Unlocking Data Transformation: My journey with dbt (Data Build Tool) on SQL Server

I would like to share my experience with SQL Server. We have spent years fighting with SSIS packages, stored procedures, and endless ETL scripts. Many of you know how tough it is to keep data pipelines clean and easy to work with. For the last year, I have been doing research on dbt (data build tool), and honestly, it's changed everything. Using it with SQL Server through the dbt-sqlserver adapter has made my work so much smoother, and I didn't even have to leave my favorite database.

In this article, I show how I got dbt working on SQL Server. We'll cover the basics, go through the setup, build a simple project, and I'll share some problems I ran into along the way (this is most of the time I have spent to setting the environment). At the end of this article, I have shared all the issues. As a data engineer tired of messy scripts or a DBA who wants to try modern tools, this should help you get started.

My takeaway from using dbt is that it made me feel like a real programmer while working on data engineering projects. I had the kind of support I usually see in software development, such as a clear project structure, built-in testing, documentation, lineage tracking, and, most importantly, strong data-quality checks.

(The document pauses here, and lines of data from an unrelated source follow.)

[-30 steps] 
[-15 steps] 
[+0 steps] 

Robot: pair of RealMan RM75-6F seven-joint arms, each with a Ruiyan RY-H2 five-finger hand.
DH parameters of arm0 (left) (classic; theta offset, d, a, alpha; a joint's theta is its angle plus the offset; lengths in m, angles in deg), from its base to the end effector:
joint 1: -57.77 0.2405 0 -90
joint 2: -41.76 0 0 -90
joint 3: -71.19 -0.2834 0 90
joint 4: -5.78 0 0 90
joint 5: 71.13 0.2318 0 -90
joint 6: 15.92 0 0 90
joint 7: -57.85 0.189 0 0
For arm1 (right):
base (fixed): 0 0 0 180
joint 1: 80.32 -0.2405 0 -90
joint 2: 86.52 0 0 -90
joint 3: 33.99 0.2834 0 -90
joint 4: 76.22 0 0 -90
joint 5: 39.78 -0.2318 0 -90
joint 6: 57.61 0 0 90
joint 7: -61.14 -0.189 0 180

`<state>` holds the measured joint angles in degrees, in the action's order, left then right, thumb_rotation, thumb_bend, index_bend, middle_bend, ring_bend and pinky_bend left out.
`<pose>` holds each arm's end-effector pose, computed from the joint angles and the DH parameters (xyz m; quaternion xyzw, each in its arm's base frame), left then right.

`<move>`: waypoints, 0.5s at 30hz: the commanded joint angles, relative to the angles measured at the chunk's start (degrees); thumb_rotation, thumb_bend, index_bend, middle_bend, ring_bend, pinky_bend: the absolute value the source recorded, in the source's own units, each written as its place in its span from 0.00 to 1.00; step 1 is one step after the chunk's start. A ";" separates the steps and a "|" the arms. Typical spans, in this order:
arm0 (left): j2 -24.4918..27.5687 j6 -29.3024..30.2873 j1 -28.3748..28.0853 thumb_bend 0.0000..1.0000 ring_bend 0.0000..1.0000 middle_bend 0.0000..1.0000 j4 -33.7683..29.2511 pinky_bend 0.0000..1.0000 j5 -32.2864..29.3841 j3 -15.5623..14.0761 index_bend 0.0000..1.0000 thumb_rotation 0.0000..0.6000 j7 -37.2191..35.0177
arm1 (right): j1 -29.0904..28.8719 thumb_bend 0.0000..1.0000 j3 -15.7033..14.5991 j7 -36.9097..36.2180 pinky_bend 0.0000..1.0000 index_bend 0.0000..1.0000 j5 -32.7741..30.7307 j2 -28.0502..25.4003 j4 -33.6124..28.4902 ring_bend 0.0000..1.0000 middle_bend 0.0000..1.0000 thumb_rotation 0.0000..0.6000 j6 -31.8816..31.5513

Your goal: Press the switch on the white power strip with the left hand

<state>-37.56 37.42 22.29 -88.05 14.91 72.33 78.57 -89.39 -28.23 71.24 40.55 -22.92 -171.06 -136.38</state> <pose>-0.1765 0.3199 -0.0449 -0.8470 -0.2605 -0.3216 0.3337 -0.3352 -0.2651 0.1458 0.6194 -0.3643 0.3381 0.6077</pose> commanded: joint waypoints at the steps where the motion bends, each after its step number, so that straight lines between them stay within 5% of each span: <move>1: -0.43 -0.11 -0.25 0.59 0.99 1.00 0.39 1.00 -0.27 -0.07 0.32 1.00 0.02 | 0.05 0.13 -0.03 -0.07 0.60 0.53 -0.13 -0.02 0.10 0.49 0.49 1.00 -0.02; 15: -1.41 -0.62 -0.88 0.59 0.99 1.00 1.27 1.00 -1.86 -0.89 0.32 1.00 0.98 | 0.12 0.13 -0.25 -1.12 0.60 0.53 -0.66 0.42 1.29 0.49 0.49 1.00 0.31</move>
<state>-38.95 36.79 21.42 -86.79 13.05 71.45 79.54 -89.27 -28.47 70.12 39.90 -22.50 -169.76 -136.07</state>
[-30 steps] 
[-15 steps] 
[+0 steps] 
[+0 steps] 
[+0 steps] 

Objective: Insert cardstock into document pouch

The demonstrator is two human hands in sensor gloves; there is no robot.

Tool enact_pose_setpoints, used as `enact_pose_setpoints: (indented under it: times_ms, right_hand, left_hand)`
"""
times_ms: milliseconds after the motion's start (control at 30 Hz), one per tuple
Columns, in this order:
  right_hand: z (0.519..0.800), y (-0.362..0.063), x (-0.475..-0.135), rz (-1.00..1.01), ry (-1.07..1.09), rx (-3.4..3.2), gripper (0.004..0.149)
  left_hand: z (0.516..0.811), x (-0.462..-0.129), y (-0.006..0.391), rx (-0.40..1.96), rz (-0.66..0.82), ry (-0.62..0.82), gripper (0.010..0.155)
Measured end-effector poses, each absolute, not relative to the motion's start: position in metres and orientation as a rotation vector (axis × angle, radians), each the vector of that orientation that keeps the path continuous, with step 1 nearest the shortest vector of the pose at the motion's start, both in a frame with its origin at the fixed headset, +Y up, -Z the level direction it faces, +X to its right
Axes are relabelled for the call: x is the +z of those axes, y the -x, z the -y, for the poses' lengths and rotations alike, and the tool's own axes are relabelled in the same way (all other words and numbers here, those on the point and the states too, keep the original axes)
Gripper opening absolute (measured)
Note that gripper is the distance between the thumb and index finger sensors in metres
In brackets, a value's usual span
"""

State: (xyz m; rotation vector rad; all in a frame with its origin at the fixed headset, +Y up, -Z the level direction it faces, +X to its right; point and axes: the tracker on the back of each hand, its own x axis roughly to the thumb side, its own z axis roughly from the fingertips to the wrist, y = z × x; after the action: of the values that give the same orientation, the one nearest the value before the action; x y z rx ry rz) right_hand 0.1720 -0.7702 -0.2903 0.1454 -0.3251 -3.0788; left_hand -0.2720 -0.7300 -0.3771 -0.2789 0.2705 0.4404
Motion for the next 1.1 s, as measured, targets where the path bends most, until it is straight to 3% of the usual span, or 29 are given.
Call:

Why I Chose dbt for SQL Server

dbt isn't just another ETL tool. It's a transformation layer that lets you write SQL models in pieces, test them, document them, and schedule them all in a version-controlled repo. Think of it like Git for your data warehouse code, with built-in tracking of how everything connects.

For us SQL Server folks, here's why it's great:

You already know this stuff: Just write T-SQL queries as dbt models. No weird new language to learn.
Break things into smaller pieces: Turn huge transforms into parts you can reuse.
Testing is built right in: Catch mistakes early with tests you can write yourself.
Works with other tools: Connects easily to things like Airflow or dbt Cloud.

I used this to fix a messy reporting pipeline at my last job. Cut deployment time in half and made code reviews way easier. If you're running Azure SQL or on-prem SQL Server 2019 or newer, you're good to go.

What You Need Before Starting

Let me tell you what you'll need first. I'm assuming you're on Windows (dbt works great there), but Mac or Linux users can make it work with Docker.

SQL Server: Version 2016 or later. I tested mine on 2022 with the latest updates. Make sure TCP/IP is turned on in SQL Server Configuration Manager and write down your instance name and port.
Python: Version 3.8 to 3.11. Get it from python.org. Don't use 3.12 or 3.13 as dbt stopped supporting them and I learned that the hard way. (Here I have to un install latest python version and kept only 3.11)
Git: For version control.
A database: Make a new schema for dbt models, something like dbt_demo. Give your user db_datawriter and db_ddladmin permissions.

Quick tip: If you're on Azure SQL Database, the hyperscale tier handles bigger models better because of how it deals with parallel processing.

Let's run through all the steps I ran in PowerShell.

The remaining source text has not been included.